Direito das mulheres de votar: forte resistência

Na primeira metade do século XX, projetos de lei para garantir o direito de voto às mulheres foram aprovados pela Câmara dos Deputados, antes que o Senado os rejeitasse, seja por adiamento indefinido do texto, seja por oposição por voto. O Senado é o principal bloqueio institucional para a adoção da medida. Os radicais, em torno dos quais se organiza toda a maioria parlamentar, não querem ouvir falar de uma reforma que ameace o equilíbrio político. Eles suspeitam que as mulheres são influenciadas pelo clero. Eles são percebidos como "sob influência", sua maturidade política parece duvidosa como sua devoção republicana.

O apoio demonstrado pelo papa ao voto feminino de 1919 fortalece ainda mais na mente dos radicais a ideia de que a Igreja está tentando, por meio das mulheres, recuperar a influência na sociedade. A França da Terceira República, portanto, nunca deu o salto, mesmo que encorajasse o progresso na educação das meninas e se o governo da Frente Popular de Léon Blum confiasse três secretarias de Estado às mulheres em 1936. Os deputados permaneceram relutantes e senadores ainda mais cuidadosos em proteger o templo “republicano” da ameaça da “calota craniana”.

Vozes femininas

O combate encontrou toda a sua legitimidade durante a Segunda Guerra Mundial, período em que as mulheres tiveram que trabalhar, participar do esforço de guerra, às vezes engajadas na Resistência, continuando a cuidar da casa e da família, enquanto os homens foram para a frente. O novo poder político, mais jovem, resultante da Resistência, reconhece às mulheres a plena responsabilidade dos cidadãos no acompanhamento da evolução dos grandes países democráticos. E é muito natural que o poder estabelecido em Argel decida conceder às mulheres o direito de voto por decreto de 21 de abril de 1944. Elas se tornam eleitoras e elegíveis nas mesmas condições que os homens.
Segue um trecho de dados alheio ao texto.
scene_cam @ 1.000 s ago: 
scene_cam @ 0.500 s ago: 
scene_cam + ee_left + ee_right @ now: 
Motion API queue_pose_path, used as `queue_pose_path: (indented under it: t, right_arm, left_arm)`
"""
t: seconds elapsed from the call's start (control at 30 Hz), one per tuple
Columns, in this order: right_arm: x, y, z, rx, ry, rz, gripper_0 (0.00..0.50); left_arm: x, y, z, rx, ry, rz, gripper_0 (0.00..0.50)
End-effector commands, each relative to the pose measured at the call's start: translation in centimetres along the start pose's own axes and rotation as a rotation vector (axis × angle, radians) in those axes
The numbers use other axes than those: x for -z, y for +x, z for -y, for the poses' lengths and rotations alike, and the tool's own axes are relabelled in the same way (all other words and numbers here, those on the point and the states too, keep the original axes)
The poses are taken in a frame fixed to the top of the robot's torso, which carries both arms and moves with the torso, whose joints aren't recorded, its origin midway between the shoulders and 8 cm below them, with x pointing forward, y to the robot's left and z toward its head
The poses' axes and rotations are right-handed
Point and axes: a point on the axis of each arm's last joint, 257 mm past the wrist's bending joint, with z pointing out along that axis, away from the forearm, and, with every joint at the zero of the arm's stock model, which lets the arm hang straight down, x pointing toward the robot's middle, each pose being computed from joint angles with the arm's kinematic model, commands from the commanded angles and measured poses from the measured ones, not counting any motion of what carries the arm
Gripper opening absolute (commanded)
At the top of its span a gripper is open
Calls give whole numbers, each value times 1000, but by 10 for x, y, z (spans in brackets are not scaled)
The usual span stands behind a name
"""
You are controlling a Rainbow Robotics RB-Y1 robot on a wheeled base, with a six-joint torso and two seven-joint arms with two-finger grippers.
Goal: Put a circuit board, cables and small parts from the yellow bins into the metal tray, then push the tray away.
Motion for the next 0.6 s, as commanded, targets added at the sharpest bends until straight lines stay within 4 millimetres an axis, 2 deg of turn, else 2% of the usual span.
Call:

O duplo referendo de outubro de 1945 sobre a aceitação de um novo regime e a limitação dos poderes da Assembleia Constituinte, ao mesmo tempo que sobre a eleição para esta mesma Assembleia Constituinte, levou-os às urnas. Não há dúvida de que as mulheres contaram com boa parte no eleitorado do gaullista RPF criado em 1947 e nas maiorias que se agregariam posteriormente, após seu retorno ao poder, atrás do general de Gaulle. Em todo caso, era isso que temiam os partidários do radicalismo anticlerical.

A tendência mudou desde então e o eleitorado feminino é cada vez menos distinto do eleitorado masculino, embora a situação demográfica signifique que as mulheres mais velhas superam os homens da mesma geração, o que explica o seu maior voto. conservador. As mulheres agora são eleitoras, mas ainda haverá um caminho a percorrer pela igualdade entre homens e mulheres ...

Bibliografia sobre o sufrágio feminino na França

- Anne-Sarah Bouglé-Moalic, Le vote des Françaises: Hundred Years of Debates 1848-1944, Presses Universitaires de Rennes, 2012.